The boiled potatoes should now be done, drain and leave to dry for a minute or two.  Mash with a knob of butter, a splash of milk and some salt and pepper. Keep warm somewhere.  For a different mash use some olive oil and some minced garlic…or some grated cheese…or scallions…or parsley.  Or what I like to add is a raw egg and stir well.

Check to see how everyone is, they may be getting more hungry but should be in good humour from the wine.  Offer some garlic bread.

Garlic Bread: Cut a baguette or ciabatta in half, rub with garlic and drizzle with olive oil and put under the grill until golden. Or add minced garlic to butter, spread on bread and toast.  You can sprinkle either of these with some grated parmesan.

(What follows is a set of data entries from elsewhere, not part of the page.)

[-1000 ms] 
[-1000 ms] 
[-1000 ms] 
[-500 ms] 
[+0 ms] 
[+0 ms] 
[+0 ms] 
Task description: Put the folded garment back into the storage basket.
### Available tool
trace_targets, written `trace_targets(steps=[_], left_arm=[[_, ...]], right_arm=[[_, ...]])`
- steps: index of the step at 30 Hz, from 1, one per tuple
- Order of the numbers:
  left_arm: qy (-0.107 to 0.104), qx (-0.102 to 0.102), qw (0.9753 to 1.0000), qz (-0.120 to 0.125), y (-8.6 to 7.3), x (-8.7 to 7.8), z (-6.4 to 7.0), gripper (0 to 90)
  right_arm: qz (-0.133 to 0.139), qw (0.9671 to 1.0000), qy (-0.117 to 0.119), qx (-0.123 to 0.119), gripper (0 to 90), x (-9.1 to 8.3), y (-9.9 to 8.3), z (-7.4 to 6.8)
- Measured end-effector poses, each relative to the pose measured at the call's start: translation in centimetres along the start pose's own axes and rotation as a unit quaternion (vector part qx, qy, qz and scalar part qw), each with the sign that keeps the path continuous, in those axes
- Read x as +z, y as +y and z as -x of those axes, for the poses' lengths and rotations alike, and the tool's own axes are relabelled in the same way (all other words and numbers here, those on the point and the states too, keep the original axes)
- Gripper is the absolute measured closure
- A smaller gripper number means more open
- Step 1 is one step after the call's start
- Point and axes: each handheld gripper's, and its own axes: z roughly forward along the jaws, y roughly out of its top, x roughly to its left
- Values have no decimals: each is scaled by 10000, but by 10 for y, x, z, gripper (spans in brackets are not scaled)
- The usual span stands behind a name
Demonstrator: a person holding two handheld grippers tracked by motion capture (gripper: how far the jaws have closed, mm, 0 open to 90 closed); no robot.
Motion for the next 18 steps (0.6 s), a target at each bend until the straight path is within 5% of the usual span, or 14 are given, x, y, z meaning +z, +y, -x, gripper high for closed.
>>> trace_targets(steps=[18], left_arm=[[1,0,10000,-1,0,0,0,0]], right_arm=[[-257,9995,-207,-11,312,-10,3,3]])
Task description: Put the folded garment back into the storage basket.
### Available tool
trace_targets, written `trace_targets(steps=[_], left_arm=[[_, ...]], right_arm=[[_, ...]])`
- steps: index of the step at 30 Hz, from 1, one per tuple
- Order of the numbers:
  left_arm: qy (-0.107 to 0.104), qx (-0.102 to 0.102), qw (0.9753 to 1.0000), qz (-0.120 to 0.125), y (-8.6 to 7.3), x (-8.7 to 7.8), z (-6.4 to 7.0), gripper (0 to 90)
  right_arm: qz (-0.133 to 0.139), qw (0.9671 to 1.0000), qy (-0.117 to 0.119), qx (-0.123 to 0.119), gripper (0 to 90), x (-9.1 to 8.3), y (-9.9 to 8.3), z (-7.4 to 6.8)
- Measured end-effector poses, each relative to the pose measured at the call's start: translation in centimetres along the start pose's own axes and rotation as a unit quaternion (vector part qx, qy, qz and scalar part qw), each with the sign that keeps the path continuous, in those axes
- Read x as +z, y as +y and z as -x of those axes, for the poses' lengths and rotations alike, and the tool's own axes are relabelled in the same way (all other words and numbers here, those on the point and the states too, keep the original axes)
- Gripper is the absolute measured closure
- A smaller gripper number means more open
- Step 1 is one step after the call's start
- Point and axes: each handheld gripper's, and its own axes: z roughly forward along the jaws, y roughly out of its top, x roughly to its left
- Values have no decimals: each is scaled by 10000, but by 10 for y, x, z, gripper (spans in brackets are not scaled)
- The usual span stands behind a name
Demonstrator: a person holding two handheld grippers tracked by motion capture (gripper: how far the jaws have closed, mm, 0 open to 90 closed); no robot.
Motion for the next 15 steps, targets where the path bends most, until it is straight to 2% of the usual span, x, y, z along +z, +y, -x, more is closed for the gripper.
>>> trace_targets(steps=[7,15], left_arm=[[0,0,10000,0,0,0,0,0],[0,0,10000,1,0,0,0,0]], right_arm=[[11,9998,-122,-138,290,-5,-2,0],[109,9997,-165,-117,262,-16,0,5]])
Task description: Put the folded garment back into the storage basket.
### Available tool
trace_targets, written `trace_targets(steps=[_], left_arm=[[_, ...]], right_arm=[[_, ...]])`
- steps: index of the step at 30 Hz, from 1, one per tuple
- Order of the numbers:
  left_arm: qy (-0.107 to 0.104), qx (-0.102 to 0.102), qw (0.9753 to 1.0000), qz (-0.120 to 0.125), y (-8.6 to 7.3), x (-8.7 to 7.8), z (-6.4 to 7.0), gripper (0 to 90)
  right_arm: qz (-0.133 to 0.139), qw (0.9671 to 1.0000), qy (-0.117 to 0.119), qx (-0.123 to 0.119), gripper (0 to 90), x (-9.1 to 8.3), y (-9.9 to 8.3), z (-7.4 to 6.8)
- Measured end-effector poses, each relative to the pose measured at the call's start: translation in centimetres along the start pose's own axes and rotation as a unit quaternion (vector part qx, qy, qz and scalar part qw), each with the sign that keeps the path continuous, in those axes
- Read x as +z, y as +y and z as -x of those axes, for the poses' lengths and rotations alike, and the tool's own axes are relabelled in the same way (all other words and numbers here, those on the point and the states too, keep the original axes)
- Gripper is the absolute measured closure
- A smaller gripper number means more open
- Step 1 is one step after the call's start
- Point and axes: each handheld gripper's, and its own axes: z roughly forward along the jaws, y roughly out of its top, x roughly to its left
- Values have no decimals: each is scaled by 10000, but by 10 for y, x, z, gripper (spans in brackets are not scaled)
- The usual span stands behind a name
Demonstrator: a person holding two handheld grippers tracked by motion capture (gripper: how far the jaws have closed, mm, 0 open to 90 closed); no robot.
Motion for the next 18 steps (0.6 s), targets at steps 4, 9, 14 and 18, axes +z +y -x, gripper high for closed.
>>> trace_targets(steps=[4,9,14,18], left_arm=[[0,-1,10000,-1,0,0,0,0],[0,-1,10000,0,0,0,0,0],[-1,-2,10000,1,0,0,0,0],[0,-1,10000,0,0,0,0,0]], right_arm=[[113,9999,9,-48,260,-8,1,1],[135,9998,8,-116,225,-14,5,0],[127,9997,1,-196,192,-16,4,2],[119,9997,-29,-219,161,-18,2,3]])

The Gravy: Chop an onion finely and sweat in a little oil. Go into the sitting room and get the red wine…nag them all because the table isn’t set. Pour a good splash of red wine into the gravy pan. Now pour the juices of the chicken into the pan aswell. Add a dessert spoonful of chutney, or relish, or cranberry sauce, or even a glug of ketchup… that will add a depth of flavour. Top up with water and add a spoonful of instant gravy mix and stir well (yes, I know, gravy mix…but it does work well). Taste and see if anything else is needed...herbs or seasoning.

Check the vegetable and if ready drain them…if any fall in the sink, just pick them out and ad back to the pot, they’ll be fine. Add a knob of butter to the sprouts.  Add a splash of orange juice and some coriander seeds to the carrots. Put everything into dishes ready to be served.

Now the most important part: Carve some chicken and put it onto your plate and serve yourself everything you want.  Hide some roast potatoes so you can have seconds if you want some later. And only then tell everyone else that food is ready. Get someone else to pour you a glass of red wine, complain that the bottle is almost empty and don’t let on that you finished a bottle of white wine while cooking.  Pick some music that everyone likes, maybe Coldplay, and enjoy dinner.
…and don’t forget the best part of a big roast dinner is the leftovers sandwich later on for tea.





2 comments:

Anne-Marie (byAmor) said...

Love your witty writing style. I didn't expect to enjoy reading about cooking roast chicken but it really made me smile! And thanks for the cooking tips.

Maria Home Decorations said...

I hope someone else did all the washing up! Sounds like a delicious meal. Am addicted to paprika on potatoes too. Baby potatoes, cut into wedges with olive oil and paprika, yum yum.